Bryant closed his eyes, his head lolling to the side. I screamed as I shook him and felt his neck and listened to his chest.

There was nothing.

And he was gone.

“No! Please, no,” I cried, kissing his face, pressing my cheek to his still chest.

Voices echoed from the woods, snapping my head up.

I had no time to weep or mourn for Bryant. Not yet. I had to fight these monsters by fleeing.

He made me promise.

With one final kiss on the still warm lips of the only man I would ever truly love, I jumped to my feet and ran for the cave entrance.

* * *

The tunnel was pitch black, and I literally couldn’t see the hand in front of my face as I felt along the craggy walls, picking my way forward, faltering and stumbling every step of the way.

I mentally kicked myself for not having my penlight handy that would have helped guide my way, but it was safely stashed on the fireplace mantle.

Would anyone ever find it in the abandoned cabin?

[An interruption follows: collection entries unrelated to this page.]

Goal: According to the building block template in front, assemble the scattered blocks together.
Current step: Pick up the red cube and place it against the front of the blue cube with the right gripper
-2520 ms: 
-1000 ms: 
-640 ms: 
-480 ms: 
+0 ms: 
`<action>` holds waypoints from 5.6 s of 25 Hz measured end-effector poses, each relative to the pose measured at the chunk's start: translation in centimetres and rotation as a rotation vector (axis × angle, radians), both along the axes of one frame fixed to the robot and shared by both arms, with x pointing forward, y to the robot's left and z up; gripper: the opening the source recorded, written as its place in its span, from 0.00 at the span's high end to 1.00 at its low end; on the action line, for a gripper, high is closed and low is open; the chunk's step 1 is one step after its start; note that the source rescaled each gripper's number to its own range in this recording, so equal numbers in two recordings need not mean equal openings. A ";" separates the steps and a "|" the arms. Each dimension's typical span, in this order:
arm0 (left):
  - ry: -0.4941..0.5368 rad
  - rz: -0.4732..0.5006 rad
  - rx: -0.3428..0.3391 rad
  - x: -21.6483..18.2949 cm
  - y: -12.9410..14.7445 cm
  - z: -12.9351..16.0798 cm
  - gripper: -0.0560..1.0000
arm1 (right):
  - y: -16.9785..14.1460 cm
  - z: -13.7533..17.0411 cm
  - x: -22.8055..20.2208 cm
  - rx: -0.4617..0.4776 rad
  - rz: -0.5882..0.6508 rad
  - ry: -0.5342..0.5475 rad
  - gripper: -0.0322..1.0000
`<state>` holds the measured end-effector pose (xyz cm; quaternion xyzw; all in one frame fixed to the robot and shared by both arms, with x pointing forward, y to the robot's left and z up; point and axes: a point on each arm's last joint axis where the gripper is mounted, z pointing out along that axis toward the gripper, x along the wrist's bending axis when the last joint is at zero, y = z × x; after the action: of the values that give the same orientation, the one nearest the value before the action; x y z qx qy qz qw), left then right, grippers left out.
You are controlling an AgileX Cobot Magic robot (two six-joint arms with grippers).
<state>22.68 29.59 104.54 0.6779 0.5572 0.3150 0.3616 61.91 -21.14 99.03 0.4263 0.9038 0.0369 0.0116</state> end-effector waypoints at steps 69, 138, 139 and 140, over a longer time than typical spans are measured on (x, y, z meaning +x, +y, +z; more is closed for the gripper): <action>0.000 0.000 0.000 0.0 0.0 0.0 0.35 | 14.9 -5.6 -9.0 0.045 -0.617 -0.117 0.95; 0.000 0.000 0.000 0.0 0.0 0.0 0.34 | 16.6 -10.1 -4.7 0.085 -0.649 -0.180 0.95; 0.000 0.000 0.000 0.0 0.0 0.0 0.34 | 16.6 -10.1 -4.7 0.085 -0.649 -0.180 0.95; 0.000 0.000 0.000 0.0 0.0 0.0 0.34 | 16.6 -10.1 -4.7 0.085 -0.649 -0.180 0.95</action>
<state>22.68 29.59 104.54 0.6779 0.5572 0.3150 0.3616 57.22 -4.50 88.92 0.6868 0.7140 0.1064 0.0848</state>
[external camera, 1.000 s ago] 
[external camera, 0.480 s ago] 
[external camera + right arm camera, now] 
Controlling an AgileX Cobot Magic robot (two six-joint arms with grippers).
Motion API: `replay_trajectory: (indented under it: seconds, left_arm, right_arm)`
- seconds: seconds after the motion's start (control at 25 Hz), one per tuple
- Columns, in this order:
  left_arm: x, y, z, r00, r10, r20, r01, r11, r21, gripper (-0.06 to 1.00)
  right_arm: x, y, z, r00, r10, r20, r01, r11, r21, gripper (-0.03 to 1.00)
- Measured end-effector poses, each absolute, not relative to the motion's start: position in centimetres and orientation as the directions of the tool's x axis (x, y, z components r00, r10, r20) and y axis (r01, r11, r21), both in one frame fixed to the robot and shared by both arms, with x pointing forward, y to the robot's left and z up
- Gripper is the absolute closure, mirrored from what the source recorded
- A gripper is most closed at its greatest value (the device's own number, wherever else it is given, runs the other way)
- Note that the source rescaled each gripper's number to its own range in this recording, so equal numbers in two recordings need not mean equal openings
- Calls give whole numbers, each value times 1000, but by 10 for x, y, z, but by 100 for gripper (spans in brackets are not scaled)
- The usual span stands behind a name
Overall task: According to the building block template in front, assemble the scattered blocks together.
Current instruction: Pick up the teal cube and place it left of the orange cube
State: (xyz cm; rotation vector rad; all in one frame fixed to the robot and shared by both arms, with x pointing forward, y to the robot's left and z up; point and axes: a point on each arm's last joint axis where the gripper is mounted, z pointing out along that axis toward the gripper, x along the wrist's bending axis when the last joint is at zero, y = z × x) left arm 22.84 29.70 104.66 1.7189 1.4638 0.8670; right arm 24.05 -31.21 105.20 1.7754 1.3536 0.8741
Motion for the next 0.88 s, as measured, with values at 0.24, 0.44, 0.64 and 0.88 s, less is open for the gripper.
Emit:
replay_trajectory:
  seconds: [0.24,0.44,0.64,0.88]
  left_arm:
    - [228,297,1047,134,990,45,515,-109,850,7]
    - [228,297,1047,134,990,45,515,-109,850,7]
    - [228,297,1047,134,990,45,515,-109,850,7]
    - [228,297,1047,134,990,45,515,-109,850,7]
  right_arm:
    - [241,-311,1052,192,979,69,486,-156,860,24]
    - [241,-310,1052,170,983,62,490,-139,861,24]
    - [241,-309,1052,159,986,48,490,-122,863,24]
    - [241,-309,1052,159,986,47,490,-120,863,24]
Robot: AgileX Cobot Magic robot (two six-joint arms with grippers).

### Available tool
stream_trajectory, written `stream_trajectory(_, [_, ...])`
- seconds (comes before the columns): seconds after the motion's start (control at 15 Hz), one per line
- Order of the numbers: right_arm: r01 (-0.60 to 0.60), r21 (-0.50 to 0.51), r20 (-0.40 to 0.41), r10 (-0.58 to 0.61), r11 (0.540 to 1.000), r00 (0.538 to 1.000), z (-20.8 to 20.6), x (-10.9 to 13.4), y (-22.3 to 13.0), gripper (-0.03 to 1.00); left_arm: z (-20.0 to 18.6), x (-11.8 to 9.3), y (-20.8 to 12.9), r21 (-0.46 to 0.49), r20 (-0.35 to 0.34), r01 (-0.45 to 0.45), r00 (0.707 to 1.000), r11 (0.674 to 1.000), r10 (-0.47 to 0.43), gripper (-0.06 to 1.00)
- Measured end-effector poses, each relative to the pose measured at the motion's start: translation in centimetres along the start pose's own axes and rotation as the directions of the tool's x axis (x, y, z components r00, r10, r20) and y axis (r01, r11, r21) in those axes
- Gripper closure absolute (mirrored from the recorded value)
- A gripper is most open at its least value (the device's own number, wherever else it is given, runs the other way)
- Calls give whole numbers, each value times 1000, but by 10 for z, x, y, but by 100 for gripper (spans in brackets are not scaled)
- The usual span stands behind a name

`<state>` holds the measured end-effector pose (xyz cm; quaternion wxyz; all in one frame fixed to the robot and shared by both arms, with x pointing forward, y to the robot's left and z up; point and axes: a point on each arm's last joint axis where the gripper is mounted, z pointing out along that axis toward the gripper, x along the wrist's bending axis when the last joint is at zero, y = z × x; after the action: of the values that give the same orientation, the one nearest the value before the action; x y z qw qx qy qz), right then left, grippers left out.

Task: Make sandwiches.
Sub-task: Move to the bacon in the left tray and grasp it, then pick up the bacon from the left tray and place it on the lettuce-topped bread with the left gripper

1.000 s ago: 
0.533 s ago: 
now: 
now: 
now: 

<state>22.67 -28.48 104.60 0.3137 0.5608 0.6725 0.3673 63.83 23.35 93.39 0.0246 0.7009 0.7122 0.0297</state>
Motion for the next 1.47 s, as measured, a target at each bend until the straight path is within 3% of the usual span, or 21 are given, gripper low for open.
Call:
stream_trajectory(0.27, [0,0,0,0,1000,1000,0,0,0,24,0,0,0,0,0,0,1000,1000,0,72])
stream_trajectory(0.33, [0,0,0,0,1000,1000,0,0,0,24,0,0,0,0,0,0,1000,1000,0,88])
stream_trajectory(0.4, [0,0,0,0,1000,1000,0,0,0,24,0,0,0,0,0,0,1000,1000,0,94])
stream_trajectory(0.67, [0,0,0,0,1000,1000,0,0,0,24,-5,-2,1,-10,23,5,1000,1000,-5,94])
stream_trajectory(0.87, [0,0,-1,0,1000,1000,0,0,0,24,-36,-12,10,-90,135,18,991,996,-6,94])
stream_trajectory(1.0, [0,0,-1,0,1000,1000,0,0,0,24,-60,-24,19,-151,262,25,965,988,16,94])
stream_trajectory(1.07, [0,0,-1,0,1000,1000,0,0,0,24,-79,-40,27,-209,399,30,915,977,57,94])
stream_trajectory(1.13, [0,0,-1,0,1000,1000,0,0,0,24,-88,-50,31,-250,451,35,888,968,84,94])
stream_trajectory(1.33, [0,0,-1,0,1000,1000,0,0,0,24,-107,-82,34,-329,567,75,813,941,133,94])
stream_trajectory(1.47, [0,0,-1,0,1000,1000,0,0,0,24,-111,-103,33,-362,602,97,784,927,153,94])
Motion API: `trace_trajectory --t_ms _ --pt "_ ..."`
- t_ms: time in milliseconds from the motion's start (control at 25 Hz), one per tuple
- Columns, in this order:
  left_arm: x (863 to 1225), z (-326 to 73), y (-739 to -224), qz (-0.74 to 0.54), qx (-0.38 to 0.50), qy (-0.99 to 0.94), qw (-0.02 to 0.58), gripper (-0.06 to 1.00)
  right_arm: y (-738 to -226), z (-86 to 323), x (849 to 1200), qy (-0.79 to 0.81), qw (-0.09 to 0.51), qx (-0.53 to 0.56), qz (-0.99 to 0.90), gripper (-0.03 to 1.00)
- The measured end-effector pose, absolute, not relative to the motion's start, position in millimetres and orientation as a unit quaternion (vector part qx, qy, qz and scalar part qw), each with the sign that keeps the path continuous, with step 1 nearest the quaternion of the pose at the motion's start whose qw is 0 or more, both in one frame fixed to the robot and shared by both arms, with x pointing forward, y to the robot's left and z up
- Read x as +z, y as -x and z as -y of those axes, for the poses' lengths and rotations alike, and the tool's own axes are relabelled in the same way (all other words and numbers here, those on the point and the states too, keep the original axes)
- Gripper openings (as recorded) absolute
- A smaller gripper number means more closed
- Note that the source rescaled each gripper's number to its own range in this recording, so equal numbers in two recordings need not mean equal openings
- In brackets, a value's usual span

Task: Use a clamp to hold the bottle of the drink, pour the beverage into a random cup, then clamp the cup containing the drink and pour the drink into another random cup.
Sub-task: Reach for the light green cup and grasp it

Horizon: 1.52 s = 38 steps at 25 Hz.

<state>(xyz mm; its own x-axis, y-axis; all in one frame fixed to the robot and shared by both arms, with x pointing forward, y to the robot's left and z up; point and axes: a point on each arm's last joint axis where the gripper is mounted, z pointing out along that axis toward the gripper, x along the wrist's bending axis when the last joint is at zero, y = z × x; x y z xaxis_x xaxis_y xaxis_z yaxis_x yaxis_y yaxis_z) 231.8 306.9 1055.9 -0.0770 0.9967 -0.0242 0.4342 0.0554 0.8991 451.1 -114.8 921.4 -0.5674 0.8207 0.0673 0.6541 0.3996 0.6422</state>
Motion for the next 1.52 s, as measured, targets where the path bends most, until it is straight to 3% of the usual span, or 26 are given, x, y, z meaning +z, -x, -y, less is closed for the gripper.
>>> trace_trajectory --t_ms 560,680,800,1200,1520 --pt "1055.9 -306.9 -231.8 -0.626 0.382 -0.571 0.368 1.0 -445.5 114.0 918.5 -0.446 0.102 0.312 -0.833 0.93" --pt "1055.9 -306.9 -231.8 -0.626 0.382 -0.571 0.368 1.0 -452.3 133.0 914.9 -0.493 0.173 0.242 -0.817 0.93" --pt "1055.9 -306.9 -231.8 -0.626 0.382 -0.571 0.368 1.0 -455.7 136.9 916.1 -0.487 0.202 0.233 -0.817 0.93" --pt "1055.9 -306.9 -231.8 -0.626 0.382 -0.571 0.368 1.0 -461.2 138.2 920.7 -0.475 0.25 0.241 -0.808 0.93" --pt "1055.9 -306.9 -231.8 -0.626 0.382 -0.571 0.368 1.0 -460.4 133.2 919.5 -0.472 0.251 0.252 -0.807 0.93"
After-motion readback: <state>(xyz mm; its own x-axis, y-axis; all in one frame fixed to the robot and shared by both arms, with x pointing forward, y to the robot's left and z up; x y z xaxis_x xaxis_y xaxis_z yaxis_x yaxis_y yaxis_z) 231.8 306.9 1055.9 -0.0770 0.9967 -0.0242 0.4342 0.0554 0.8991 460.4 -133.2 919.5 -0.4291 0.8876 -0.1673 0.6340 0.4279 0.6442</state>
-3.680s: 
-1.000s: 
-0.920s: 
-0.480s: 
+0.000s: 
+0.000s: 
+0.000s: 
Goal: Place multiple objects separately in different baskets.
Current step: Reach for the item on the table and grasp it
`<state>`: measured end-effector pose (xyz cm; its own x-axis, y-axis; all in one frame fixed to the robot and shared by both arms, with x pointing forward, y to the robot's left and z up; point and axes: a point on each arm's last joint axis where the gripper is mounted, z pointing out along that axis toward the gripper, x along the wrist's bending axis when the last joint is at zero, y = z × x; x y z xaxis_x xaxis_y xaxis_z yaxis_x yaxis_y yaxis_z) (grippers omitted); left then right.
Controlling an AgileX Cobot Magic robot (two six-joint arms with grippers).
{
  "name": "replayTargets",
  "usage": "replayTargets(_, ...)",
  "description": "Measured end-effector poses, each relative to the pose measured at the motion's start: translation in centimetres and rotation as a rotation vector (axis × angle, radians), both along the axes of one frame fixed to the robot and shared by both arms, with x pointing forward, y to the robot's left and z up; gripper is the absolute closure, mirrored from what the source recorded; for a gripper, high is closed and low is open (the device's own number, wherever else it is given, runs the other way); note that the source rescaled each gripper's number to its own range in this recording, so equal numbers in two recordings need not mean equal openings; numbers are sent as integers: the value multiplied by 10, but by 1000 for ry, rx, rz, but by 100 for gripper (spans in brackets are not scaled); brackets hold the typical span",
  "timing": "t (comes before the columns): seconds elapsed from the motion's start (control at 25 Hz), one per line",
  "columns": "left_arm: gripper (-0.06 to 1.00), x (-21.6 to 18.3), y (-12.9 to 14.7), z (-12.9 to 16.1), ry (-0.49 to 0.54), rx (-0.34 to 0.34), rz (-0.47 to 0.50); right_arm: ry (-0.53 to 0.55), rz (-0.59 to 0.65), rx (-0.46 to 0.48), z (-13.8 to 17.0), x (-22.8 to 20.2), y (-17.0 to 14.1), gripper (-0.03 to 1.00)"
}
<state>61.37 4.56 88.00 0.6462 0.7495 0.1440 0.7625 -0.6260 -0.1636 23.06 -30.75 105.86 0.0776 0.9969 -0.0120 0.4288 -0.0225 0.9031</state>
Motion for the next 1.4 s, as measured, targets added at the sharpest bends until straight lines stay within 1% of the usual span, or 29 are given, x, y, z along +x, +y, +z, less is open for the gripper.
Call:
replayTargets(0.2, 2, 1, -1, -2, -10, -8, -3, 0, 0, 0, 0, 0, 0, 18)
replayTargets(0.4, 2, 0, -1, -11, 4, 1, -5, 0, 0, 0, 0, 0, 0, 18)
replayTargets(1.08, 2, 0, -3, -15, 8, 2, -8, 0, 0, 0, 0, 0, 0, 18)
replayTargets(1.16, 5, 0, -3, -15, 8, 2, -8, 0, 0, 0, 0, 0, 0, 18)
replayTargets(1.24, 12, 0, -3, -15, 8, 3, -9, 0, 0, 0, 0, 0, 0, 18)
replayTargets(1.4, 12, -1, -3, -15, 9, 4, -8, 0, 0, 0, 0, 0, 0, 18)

It didn’t matter, not now.

The only thing that did was to find my way to the cave room before Wilkens reached it, then stop the man from jumping into another time period.

On and on I trudged and stumbled until finally I came to the fork in the tunnel where I turned to the right. For a moment I was terrified that I had taken the wrong turn, then I heard the rattling and felt the static vibrations raise the hairs on the back of my neck when I reached the mouth of the room.

I didn’t need my flashlight to see the sunburst and sickle symbols that illuminated a bright yellow-green. Running up to them, I sucked in a sharp breath to see the fresh smear of blood along their edge.

Wilkens had been here then.

And now he was not.

He had gone through then. He had time jumped. When he would surface, in the past or future, I had no way of knowing. All I could hope for would be that the symbols themselves would lead me to the same time path in order to stop him.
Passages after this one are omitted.